_WHAT YOU HAVE TO DO_. Go through the entries below and tally the lines containing the string "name"; report only the tally.

━━━

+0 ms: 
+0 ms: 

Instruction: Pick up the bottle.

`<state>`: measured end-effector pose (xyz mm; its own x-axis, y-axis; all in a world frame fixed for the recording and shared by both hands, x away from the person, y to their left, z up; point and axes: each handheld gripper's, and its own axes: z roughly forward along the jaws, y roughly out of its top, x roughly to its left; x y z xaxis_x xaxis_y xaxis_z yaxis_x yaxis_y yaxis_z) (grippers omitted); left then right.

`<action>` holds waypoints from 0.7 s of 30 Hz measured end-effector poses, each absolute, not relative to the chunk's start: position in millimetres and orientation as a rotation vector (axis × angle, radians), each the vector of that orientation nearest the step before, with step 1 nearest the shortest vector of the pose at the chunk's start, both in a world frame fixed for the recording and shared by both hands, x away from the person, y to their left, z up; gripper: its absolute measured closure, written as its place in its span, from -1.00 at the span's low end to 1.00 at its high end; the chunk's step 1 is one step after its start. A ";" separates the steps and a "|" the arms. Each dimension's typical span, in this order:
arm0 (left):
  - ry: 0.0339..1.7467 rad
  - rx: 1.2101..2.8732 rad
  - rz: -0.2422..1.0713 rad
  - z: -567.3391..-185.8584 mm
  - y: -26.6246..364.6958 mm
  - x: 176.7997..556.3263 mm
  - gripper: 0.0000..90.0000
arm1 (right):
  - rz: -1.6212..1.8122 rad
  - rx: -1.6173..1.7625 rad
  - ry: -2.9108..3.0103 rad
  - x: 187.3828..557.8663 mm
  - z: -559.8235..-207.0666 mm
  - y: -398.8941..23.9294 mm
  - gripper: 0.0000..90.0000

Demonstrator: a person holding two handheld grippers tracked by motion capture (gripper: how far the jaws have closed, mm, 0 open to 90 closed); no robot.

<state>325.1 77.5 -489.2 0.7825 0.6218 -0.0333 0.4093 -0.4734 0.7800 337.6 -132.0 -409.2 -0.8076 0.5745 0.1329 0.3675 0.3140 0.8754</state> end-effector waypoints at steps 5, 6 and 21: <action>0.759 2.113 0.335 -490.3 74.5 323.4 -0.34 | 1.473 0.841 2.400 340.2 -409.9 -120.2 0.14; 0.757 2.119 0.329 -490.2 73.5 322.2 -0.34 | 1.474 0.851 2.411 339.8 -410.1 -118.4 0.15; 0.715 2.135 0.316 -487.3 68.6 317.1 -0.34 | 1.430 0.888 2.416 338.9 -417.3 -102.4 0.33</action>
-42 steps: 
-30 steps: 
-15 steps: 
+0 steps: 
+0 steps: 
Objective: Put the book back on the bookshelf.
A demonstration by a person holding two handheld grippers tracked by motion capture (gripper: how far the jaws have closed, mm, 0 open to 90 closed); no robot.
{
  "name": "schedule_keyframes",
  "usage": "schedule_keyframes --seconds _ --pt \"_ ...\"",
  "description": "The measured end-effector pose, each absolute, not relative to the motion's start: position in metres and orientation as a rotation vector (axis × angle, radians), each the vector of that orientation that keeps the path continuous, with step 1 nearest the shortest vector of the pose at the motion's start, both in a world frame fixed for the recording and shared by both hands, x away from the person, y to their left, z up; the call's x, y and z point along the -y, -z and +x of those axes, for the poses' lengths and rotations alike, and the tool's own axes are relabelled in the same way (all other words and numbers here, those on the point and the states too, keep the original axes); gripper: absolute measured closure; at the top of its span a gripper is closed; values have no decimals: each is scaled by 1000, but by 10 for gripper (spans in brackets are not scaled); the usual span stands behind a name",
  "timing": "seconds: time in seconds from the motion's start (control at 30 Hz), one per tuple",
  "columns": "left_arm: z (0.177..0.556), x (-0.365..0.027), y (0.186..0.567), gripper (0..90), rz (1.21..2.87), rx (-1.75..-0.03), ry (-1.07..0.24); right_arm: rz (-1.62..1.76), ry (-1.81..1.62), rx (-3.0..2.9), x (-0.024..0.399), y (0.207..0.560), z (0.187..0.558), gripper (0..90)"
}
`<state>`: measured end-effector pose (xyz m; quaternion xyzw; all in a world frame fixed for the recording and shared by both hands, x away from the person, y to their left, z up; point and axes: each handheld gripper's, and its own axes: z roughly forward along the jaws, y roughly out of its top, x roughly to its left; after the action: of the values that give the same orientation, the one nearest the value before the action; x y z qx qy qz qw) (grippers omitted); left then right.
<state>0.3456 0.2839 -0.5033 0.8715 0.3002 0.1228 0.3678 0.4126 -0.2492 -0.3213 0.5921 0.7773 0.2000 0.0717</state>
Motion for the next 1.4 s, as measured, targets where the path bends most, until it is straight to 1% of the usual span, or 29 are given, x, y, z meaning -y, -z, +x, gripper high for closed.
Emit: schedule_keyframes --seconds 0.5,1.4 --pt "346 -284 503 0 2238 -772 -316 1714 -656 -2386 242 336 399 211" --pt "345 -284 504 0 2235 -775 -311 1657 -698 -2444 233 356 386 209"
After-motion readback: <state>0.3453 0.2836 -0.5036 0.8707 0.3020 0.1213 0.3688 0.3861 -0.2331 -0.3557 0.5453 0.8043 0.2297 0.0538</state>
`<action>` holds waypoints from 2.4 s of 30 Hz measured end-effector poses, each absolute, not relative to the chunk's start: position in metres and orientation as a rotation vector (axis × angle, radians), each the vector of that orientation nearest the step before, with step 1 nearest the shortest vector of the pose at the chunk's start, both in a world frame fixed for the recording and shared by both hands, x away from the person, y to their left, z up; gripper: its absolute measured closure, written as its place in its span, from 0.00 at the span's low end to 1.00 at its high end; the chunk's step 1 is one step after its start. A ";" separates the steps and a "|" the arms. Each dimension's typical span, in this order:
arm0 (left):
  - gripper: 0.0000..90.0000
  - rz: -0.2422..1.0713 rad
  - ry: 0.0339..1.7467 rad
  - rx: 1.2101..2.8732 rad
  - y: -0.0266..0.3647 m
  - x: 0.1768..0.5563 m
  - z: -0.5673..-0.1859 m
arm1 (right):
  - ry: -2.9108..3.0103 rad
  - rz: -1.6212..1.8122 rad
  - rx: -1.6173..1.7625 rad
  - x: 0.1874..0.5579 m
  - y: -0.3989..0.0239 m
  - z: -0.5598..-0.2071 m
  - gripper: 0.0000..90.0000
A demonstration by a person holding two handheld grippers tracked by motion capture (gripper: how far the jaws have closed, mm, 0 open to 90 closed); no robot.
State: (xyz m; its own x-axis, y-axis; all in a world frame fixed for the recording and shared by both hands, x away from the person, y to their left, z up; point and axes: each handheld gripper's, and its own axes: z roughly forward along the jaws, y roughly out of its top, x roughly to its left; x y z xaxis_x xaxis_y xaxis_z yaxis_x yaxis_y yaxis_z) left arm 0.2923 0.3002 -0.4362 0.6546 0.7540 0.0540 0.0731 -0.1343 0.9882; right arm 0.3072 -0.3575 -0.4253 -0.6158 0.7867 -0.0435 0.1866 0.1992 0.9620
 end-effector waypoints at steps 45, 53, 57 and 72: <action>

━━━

_SOLUTION TO THIS EXERCISE_. 2